Well, for several reasons?

a) Because if anti-vandalism tools stop working, that's a real problem for the Wikimedians who depend on them but have never touched the code in question, nor would know how to.

b) Because we're to a very large degree a volunteer organization with volunteer developers, many of whom are not professional programmers, who sometimes make silly mistakes, and it would make sense for us to have a bit of patience with that and appreciate that they write code to make the projects better in their spare time. I'll be happy to include a sentence in Tech News about the fact that they should if possible rewrite their code if they have a problem with this (a link to an explanation of how would probably be beneficial, we have bot operators who aren't very good at this – do you have a suggestion?), but what's the benefit in letting them find out their bot has stopped working with no announcement telling them why instead of announcing it in beforehand and telling them what the problem is and how they can fix it? (That's a real question, I'm not being rhetorical.)

@Johan my point was that connection can drop for any number of reasons, of which a system reboot is probably the less frequent; if the tools are that important - and we all know they are - detecting and managing disconnections is vital, in particular when the service is still going to be available in general. Announcing restarting an individual service on an individual server is completely unusual, especially given the service will still be available. There is no system we manage that requires this type of precaution, which is technically pretty unjustified.

Avoiding disconnections in this specific case is thus just a way to slow down our (already ridiculously overbooked) schedule, and I thought it was adding an unneeded overhead. If @Dzahn has been asked to annouce it, the number of clients that don't handle disconnects is non-negligible, which honestly wasn't my expectation (such clients are posed to fail for any software crash or network blip, and should be enough of an annoyance).

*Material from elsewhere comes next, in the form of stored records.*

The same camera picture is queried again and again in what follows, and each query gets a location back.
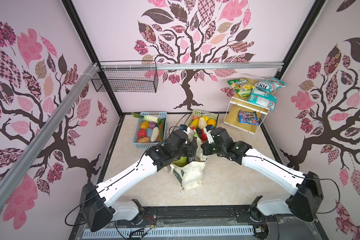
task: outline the tree mural
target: tree mural
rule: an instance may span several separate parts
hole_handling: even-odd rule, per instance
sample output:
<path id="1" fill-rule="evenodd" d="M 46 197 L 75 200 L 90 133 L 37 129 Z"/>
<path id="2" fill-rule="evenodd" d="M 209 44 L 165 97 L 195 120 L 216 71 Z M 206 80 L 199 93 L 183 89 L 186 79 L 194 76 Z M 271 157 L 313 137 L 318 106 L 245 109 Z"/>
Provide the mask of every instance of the tree mural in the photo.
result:
<path id="1" fill-rule="evenodd" d="M 48 117 L 62 102 L 62 98 L 69 93 L 67 86 L 75 84 L 78 79 L 76 64 L 68 70 L 63 54 L 57 58 L 57 51 L 51 42 L 42 36 L 40 38 L 43 45 L 38 42 L 38 34 L 31 28 L 28 30 L 28 35 L 13 34 L 11 41 L 8 41 L 4 35 L 0 36 L 0 41 L 5 39 L 9 45 L 17 40 L 20 55 L 25 62 L 25 65 L 19 68 L 0 48 L 0 122 L 2 122 L 0 123 L 0 144 L 9 140 L 14 146 L 29 145 Z M 47 53 L 47 59 L 40 60 L 41 55 L 45 56 Z M 39 61 L 34 71 L 29 69 L 29 63 L 33 60 Z M 38 168 L 33 179 L 36 181 L 37 188 L 44 193 L 50 193 L 49 185 L 61 179 L 64 169 L 73 167 L 85 169 L 88 182 L 92 174 L 96 175 L 100 169 L 95 169 L 99 155 L 96 159 L 89 161 L 72 156 L 70 148 L 76 146 L 75 139 L 80 137 L 76 129 L 85 127 L 88 123 L 84 120 L 91 106 L 91 99 L 85 99 L 88 88 L 87 84 L 53 133 L 53 142 L 40 152 L 35 164 L 31 166 L 31 168 Z M 106 123 L 107 114 L 107 109 L 99 101 L 98 106 L 101 114 L 96 125 Z M 22 152 L 23 150 L 19 147 L 7 145 L 4 149 L 0 149 L 0 168 L 7 169 L 7 166 L 18 160 Z M 8 170 L 9 168 L 1 171 L 0 177 L 5 176 Z"/>
<path id="2" fill-rule="evenodd" d="M 304 92 L 298 91 L 291 98 L 302 110 L 296 117 L 305 133 L 301 149 L 296 156 L 280 150 L 290 161 L 287 166 L 299 170 L 312 146 L 323 145 L 320 153 L 328 154 L 328 164 L 341 161 L 339 177 L 343 185 L 349 180 L 350 168 L 345 163 L 349 154 L 354 166 L 350 180 L 360 195 L 360 70 L 351 68 L 353 60 L 360 63 L 360 38 L 346 41 L 351 57 L 342 55 L 336 45 L 324 62 L 324 73 L 320 62 L 309 66 L 309 79 L 299 85 Z"/>
<path id="3" fill-rule="evenodd" d="M 158 63 L 248 62 L 254 56 L 252 53 L 242 53 L 254 45 L 253 41 L 244 42 L 251 31 L 245 29 L 251 20 L 250 9 L 248 7 L 244 13 L 242 11 L 248 0 L 217 0 L 221 5 L 225 4 L 221 13 L 215 9 L 215 0 L 199 0 L 198 3 L 196 0 L 177 0 L 168 4 L 165 0 L 148 2 L 160 8 L 149 9 L 142 15 L 151 18 L 155 24 L 138 22 L 140 34 L 148 43 L 138 40 L 134 46 L 140 55 L 144 55 L 143 63 L 150 64 L 153 60 Z M 196 69 L 158 71 L 158 76 L 163 77 L 163 82 L 168 80 L 172 84 L 182 81 L 186 99 L 175 109 L 187 106 L 188 110 L 192 110 L 192 106 L 202 105 L 193 99 L 190 89 L 192 79 L 205 81 L 210 78 L 217 81 L 217 77 L 234 73 L 234 69 L 218 69 L 214 74 Z M 148 72 L 145 76 L 150 78 L 152 74 Z"/>

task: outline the black frame edge
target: black frame edge
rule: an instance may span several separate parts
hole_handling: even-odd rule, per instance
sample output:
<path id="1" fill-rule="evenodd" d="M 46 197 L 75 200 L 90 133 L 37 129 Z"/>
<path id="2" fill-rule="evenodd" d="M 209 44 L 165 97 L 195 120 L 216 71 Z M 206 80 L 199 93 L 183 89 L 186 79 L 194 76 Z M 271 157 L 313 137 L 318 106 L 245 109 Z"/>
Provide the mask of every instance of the black frame edge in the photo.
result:
<path id="1" fill-rule="evenodd" d="M 89 58 L 91 59 L 91 61 L 93 63 L 97 63 L 98 67 L 100 68 L 100 71 L 99 71 L 99 75 L 102 79 L 102 82 L 104 84 L 104 87 L 108 93 L 108 96 L 117 112 L 117 114 L 119 115 L 119 117 L 121 118 L 122 115 L 123 115 L 123 111 L 121 110 L 121 107 L 119 105 L 119 103 L 117 102 L 117 99 L 115 97 L 115 94 L 113 94 L 113 92 L 110 90 L 111 87 L 109 85 L 109 82 L 107 80 L 107 77 L 104 73 L 104 71 L 101 70 L 101 64 L 100 64 L 100 61 L 95 53 L 95 49 L 93 48 L 92 44 L 91 44 L 91 41 L 89 40 L 89 37 L 84 29 L 84 26 L 83 24 L 81 23 L 81 20 L 77 14 L 77 11 L 75 9 L 75 6 L 73 5 L 72 3 L 72 0 L 61 0 L 62 4 L 64 5 L 71 21 L 72 21 L 72 24 L 73 26 L 75 27 L 76 29 L 76 32 L 77 34 L 79 35 L 80 39 L 81 39 L 81 42 L 82 44 L 84 45 L 84 48 L 86 49 L 87 51 L 87 54 L 89 56 Z"/>
<path id="2" fill-rule="evenodd" d="M 291 47 L 288 50 L 287 55 L 284 58 L 284 65 L 281 69 L 281 71 L 277 72 L 275 78 L 281 79 L 281 77 L 284 75 L 285 71 L 287 70 L 289 64 L 291 63 L 294 55 L 296 54 L 297 50 L 299 49 L 302 41 L 304 40 L 305 36 L 307 35 L 309 29 L 311 28 L 311 26 L 313 25 L 313 23 L 316 20 L 316 17 L 319 15 L 322 6 L 324 5 L 324 3 L 326 2 L 326 0 L 316 0 L 313 5 L 311 10 L 309 11 L 306 19 L 304 20 L 304 23 L 302 24 L 295 40 L 293 41 Z"/>

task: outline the beige floor
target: beige floor
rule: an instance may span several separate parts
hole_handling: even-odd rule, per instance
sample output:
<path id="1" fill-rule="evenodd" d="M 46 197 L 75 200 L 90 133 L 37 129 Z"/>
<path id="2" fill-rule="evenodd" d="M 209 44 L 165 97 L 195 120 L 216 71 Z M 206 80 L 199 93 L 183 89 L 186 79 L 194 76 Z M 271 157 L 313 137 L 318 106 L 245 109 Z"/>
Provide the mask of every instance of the beige floor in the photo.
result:
<path id="1" fill-rule="evenodd" d="M 167 131 L 182 116 L 182 114 L 168 114 Z M 218 121 L 219 127 L 223 119 L 224 114 L 221 114 Z M 105 180 L 132 165 L 143 154 L 144 149 L 138 149 L 132 143 L 136 124 L 137 118 L 131 115 L 125 117 Z M 274 159 L 261 129 L 252 138 L 251 134 L 234 127 L 226 124 L 223 127 L 234 141 L 245 141 L 264 155 Z M 250 204 L 258 195 L 273 196 L 286 192 L 257 171 L 214 155 L 208 158 L 203 170 L 203 185 L 195 189 L 180 193 L 175 176 L 168 172 L 167 168 L 163 168 L 156 174 L 143 179 L 118 200 L 138 199 L 143 206 L 240 205 Z"/>

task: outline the tree branch
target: tree branch
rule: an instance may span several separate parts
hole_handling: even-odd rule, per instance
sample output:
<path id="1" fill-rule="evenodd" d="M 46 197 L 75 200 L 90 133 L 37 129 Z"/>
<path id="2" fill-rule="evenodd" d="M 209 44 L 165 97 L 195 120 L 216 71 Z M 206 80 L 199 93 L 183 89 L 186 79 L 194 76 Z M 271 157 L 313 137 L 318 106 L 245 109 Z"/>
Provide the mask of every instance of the tree branch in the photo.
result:
<path id="1" fill-rule="evenodd" d="M 19 134 L 18 135 L 15 135 L 15 136 L 12 136 L 10 134 L 7 133 L 7 131 L 5 130 L 5 128 L 7 127 L 7 125 L 9 124 L 8 122 L 10 121 L 11 119 L 8 118 L 8 120 L 6 122 L 3 123 L 3 126 L 0 128 L 0 132 L 6 136 L 10 141 L 12 140 L 15 140 L 15 139 L 18 139 L 22 142 L 24 142 L 26 145 L 29 145 L 29 141 L 27 139 L 25 139 L 24 137 L 20 136 Z"/>

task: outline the wire mesh basket
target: wire mesh basket
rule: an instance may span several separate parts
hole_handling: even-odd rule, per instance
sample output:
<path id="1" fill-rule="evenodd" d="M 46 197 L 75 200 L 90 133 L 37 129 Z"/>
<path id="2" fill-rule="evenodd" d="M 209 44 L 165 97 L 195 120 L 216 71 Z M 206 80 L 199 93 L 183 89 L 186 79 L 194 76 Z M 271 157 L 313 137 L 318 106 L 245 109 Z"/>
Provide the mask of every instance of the wire mesh basket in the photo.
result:
<path id="1" fill-rule="evenodd" d="M 92 78 L 97 92 L 110 88 L 113 92 L 156 93 L 158 76 L 155 61 L 113 61 L 118 65 L 102 67 Z"/>

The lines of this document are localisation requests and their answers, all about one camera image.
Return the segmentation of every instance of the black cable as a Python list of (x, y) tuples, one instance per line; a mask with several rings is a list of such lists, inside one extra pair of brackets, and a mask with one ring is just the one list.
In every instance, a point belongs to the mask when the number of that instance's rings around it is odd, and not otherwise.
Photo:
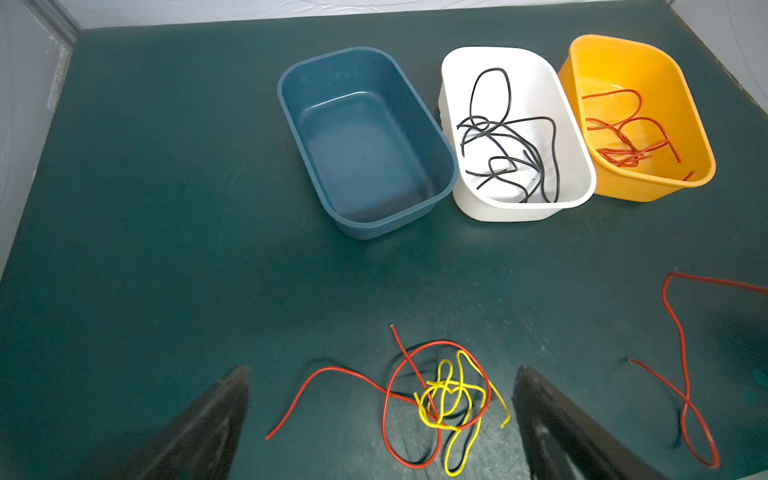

Your suggestion to write some documentation to show how to write an rcstream client that handles disconnections is of course good, and in fact documentation we have at https://wikitech.wikimedia.org/wiki/RCStream doesn't explain explicitly how to do that. When I have some spare time, I'll update the docs at least for the python clients accordingly.

I wasn't intending to show disrespect or disappreciation for the work of volunteers, and I think you overread my comment in that direction.

@Joe: Yes, I realized the possibility of me having done so, thus apologizing for possibly misreading you. (: Mea culpa.

@Johan Under normal circumstances we should be able to do these with minimal user impact. Nevertheless, because T130147 happened there might have been a bit more for a few minutes. I apologize for that.